General characteristics
- Class & type: Skagit Kalama-class passenger ferry
- Length: 112 ft (34.1 m)
- Beam: 25 ft (7.6 m)
- Draft: 8 ft (2.4 m)
- Installed power: Total 2,840 hp (2,120 kW) from four diesel engines
- Propulsion: Diesel Reduction
- Speed: 25 knots (46 km/h; 29 mph)
- Capacity: 250 passengers

= MV Skagit =

MV Skagit was a Skagit Kalama-class passenger ferry originally operated by Washington State Ferries (WSF) from 1989–2009 and then in Tanzania until her sinking in Zanzibar in July 2012.

==Operational history==
Skagit and were the only two ships of their class in the WSF fleet. Together they served on the Seattle-Vashon Island route (see King County Water Taxi). In 2006, WSF was directed to end its passenger-only service, and in 2011 Skagit and Kalama were sold and transported to Tanzania to provide service between the mainland and Zanzibar.

==Sinking==
On July 18, 2012, the vessel sank near Chumbe Island while in ferry service in Tanzania. After departing Dar es Salaam bound for Unguja Island (Zanzibar) with more than 250 people on board, the ship struggled in rough seas and sank approximately 10 km from Unguja.
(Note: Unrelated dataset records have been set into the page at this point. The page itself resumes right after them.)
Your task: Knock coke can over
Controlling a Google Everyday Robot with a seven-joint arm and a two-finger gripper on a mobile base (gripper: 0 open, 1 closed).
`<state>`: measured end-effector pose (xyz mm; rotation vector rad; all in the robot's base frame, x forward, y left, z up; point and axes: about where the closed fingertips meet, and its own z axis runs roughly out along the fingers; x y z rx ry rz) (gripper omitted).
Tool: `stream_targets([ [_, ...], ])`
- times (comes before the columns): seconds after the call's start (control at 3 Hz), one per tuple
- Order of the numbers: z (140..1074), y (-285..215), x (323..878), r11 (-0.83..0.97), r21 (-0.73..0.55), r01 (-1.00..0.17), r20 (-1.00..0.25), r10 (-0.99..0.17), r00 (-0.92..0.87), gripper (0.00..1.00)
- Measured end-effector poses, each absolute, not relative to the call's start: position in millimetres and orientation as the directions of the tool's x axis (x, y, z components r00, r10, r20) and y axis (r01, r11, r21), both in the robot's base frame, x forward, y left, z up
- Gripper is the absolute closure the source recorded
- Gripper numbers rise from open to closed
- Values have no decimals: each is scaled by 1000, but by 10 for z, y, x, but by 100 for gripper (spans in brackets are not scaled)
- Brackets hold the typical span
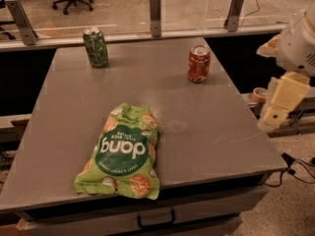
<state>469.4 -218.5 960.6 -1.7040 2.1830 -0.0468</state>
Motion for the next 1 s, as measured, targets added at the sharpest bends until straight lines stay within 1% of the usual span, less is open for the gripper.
stream_targets([
  [0.33, 9295, -2197, 5269, 281, -264, -923, -353, -918, -179, 0],
  [0.67, 9025, -2163, 5935, 335, -261, -905, -476, -861, -181, 0],
  [1.0, 8822, -1991, 6466, 387, -203, -899, -609, -769, -193, 0],
])
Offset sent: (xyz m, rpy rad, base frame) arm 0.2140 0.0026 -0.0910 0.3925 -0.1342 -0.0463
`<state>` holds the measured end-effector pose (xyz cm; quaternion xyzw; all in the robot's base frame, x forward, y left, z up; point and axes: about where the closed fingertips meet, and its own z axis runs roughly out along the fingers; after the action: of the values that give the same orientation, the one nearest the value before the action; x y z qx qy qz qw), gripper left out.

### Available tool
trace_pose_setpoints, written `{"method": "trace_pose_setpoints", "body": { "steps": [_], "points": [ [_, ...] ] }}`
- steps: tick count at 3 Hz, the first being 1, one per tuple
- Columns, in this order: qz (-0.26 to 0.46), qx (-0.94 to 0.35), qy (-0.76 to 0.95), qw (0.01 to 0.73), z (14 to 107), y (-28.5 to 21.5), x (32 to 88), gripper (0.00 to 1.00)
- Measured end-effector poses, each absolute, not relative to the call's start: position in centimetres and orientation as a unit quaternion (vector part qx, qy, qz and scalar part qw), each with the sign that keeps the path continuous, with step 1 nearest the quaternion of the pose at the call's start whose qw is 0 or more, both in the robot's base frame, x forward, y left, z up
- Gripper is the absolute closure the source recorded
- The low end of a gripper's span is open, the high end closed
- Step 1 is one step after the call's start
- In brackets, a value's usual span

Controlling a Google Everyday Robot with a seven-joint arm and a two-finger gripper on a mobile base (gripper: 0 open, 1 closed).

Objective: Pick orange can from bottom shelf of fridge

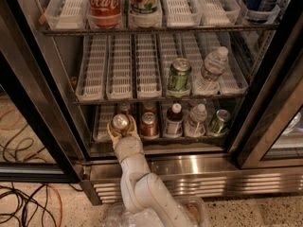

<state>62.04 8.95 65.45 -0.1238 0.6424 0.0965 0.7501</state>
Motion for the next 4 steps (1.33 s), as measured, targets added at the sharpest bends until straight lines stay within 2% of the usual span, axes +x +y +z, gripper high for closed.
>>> {"method": "trace_pose_setpoints", "body": {
  "steps": [2,4],
  "points": [
    [0.117,-0.193,0.63,0.743,74.5,9.5,57.9,1.0],
    [0.115,-0.289,0.634,0.708,74.2,8.6,53.6,1.0]
  ]
}}
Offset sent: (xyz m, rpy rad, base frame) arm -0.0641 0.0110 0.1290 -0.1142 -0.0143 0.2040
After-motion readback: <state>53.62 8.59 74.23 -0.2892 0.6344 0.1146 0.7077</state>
At least 146 were rescued while as many as 150 were still missing after a day of rescue operations. Early reports attributed the disaster to high winds and overloading of passengers. The ship was certified for a maximum capacity of 250 yet officials said it had 290 aboard at the time.

== Outcome ==
The Zanzibar government blamed the disaster on the ship operating over too long of a distance, and the island's transportation minister resigned. In addition, vessels had been warned not to make the crossing because of the high seas, according to Tanzania's chief meteorologist. After Skagits loss, Zanzibar barred sister ship MV Kalama from operating and later "deleted" her and three other ferries from its list of sea vessels for safety reasons.